Not-Abu Zar nods his head and speaks in a voice that is low but clear. “You have to believe me. I was the driver. Abu said you can drive my motorbike and I did. I have never touched a gun.”

Teddy suddenly feels angry at this boy’s stubbornness. By the time this hour of the night arrives, they all lose their ability to think, but this boy is determined to fool the world right to the end. And he is not even pretending to play along. Teddy has had people here who have told him heart-wrenching stories about being abused as children. Some he managed to soften up to an extent that they plotted picnics and revenge after the night was over. And when all else failed, he would tell them cricket jokes, mostly about Imran Khan and his real bat, and they would laugh till their torture wounds would start bleeding and Teddy had to calm them down. This boy seems to have no sense of humour.

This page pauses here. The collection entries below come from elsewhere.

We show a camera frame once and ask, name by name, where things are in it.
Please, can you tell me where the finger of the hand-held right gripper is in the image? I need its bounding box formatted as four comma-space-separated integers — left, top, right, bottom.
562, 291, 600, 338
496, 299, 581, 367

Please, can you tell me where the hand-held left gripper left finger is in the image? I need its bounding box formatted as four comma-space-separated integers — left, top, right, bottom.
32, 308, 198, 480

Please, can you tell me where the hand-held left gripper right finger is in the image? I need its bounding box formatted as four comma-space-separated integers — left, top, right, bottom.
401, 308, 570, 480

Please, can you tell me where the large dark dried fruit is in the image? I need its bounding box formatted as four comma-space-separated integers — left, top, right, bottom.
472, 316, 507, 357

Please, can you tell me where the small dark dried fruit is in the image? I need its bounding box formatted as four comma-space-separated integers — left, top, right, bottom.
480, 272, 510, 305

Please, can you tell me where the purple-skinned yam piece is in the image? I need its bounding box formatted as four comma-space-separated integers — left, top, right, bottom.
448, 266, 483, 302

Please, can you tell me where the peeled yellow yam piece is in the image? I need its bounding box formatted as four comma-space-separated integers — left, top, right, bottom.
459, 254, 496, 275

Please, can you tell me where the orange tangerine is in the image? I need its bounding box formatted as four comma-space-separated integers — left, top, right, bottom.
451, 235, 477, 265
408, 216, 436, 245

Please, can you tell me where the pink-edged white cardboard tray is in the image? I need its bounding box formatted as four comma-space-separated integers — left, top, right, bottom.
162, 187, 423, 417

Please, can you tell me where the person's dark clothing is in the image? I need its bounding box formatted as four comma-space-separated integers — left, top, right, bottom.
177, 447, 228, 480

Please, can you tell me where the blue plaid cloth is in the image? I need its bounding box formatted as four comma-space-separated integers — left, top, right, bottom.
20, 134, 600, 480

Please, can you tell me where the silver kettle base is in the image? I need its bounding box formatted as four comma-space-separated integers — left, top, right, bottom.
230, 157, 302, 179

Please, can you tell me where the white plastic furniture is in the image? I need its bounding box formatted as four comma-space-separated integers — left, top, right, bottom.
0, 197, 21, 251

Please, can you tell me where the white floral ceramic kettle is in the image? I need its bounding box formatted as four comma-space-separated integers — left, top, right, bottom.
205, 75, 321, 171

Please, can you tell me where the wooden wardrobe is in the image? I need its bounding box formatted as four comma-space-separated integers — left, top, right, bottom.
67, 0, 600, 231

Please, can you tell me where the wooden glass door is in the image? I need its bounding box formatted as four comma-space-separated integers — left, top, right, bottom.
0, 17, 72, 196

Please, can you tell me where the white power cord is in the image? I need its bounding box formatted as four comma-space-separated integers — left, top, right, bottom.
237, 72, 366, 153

Teddy leans forward and says in the boy’s ear, “So why did Abu do it? Did someone pay him? Maybe he wants to get his seventy-two virgins? Did he tell you that? But remember, all the seventy-two will become sad very soon. And does Abu’s driver not get anything? You must get something? What was your deal with him? That you could watch while he fucked those seventy-two?”

Not-Abu Zar looks at him with hurt eyes, as if he had considered Teddy a friend and hadn’t expected such a filthy suggestion from him. Not-Abu Zar manoeuvres himself into a praying position, folds his handcuffed hands into his lap and starts reciting Sura Yaseen. Teddy turns off his flashlight in despair. They are moving through a thicket of bush now, branches crunching against the sides of the Hilux.

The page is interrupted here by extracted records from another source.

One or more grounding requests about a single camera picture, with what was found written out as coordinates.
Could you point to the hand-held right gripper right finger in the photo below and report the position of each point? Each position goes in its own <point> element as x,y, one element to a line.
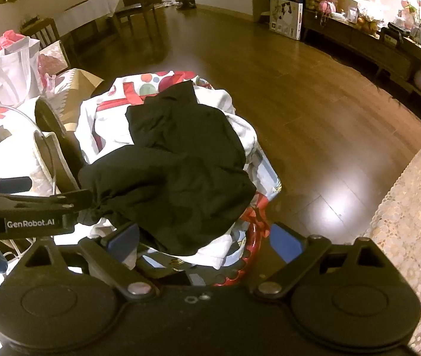
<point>286,243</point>

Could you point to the black garment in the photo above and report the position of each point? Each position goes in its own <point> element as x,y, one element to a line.
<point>177,174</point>

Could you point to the white printed shopping bag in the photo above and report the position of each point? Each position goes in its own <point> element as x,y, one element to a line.
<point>6,137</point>

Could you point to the dining table with white cloth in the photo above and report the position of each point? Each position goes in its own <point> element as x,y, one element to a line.
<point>88,7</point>

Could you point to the pair of dark shoes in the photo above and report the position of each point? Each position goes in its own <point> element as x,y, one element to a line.
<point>185,4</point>

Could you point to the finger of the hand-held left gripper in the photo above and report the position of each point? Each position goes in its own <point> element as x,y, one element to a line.
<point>10,184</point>
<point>47,199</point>

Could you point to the black appliance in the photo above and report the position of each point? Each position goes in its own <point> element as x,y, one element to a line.
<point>396,33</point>

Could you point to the long wooden sideboard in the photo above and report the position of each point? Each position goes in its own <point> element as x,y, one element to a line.
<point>373,48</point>

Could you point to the dark wooden chair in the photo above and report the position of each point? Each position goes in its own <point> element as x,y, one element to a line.
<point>142,7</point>

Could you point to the wooden slatted chair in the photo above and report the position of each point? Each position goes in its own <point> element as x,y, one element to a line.
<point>49,31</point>

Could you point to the white plastic bag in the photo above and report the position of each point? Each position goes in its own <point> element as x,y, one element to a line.
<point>372,3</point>

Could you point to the printed cardboard box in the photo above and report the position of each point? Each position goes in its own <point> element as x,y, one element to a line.
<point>286,15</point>

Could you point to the small pink gift bag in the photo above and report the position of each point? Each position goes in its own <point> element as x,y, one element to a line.
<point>325,3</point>

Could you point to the white striped gift bag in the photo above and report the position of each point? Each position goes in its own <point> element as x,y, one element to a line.
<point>13,70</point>

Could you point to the pile of oranges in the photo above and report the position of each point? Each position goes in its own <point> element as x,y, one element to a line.
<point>368,26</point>

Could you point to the brown paper bag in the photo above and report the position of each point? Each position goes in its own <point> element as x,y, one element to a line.
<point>80,92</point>

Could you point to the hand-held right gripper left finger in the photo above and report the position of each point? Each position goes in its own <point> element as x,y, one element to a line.
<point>123,238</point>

Teddy’s knowledge about which Quranic verse should be recited at what occasion is vague, and second-hand, but even he knows this one. This is the one they recite by the deathbed to ease the passing of the soul, because when a soul leaves the body it’s like a fine silk shawl being dragged through a bush of thorns. It is recited to steady the hand of the angel of death. Sometimes it resounds in the corridors of the Sacred. Sometimes the death-row prisoners are allowed to carry nothing but a copy of the Yaseen or receive a visit from someone who can recite it.

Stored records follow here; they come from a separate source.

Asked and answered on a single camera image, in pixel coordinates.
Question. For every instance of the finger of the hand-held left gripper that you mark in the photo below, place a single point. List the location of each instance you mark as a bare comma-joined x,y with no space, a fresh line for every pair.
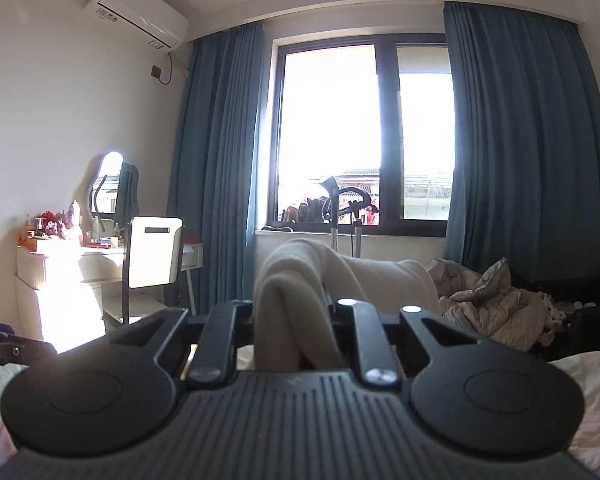
5,347

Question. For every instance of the wavy edged mirror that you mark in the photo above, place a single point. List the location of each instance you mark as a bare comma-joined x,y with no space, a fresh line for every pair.
105,185

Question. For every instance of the red ornament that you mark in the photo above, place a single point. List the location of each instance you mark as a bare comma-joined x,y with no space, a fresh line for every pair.
60,225

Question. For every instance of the blue curtain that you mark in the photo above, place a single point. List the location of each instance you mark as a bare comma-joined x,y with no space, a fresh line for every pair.
215,170
525,150

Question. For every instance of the white air conditioner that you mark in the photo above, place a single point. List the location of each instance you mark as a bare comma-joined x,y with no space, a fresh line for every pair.
135,7

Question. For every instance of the white dresser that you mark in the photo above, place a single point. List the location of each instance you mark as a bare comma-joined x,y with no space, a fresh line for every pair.
55,285

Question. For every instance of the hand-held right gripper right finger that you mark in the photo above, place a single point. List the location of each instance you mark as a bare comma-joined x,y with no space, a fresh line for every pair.
366,332

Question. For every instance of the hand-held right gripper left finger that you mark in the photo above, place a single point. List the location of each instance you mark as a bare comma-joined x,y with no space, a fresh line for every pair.
220,332

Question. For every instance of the dark framed window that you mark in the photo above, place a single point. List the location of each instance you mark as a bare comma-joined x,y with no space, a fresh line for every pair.
387,110

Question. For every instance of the beige crumpled quilt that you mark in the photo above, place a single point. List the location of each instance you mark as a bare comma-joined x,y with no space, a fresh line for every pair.
495,305

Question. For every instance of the white backed chair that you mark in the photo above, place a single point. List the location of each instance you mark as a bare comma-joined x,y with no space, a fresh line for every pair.
152,255

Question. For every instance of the cream sweatshirt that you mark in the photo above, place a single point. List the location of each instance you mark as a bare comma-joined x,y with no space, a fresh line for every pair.
290,300

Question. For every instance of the black armchair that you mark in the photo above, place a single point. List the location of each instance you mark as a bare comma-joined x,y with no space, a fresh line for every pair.
592,320

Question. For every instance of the garment steamer stand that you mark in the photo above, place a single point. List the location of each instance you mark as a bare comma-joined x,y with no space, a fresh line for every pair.
352,200

Teddy’s knowledge of these things comes from his friend whose name is also Yaseen. He went off to Kashmir and returned to a hero’s welcome when he brought back a severed turbaned head and claimed that it had belonged to an Indian major. Teddy never saw it, but those who did said that the Indian major, even in his death, looked very scared. Yaseen went off again to Kashmir, or maybe some other place that needed to be liberated, and never returned. Nobody ever heard from him. Nobody brought back his body or his head. It was as if there was nothing left of him. Yaseen was a good friend and he had a balanced personality: not only did he know appropriate suras for every occasion, but he also knew quite a bit about stock markets, oil prices and the latest technologies developed by NASA. He had that core that this not-Abu Zar boy also seemed to have.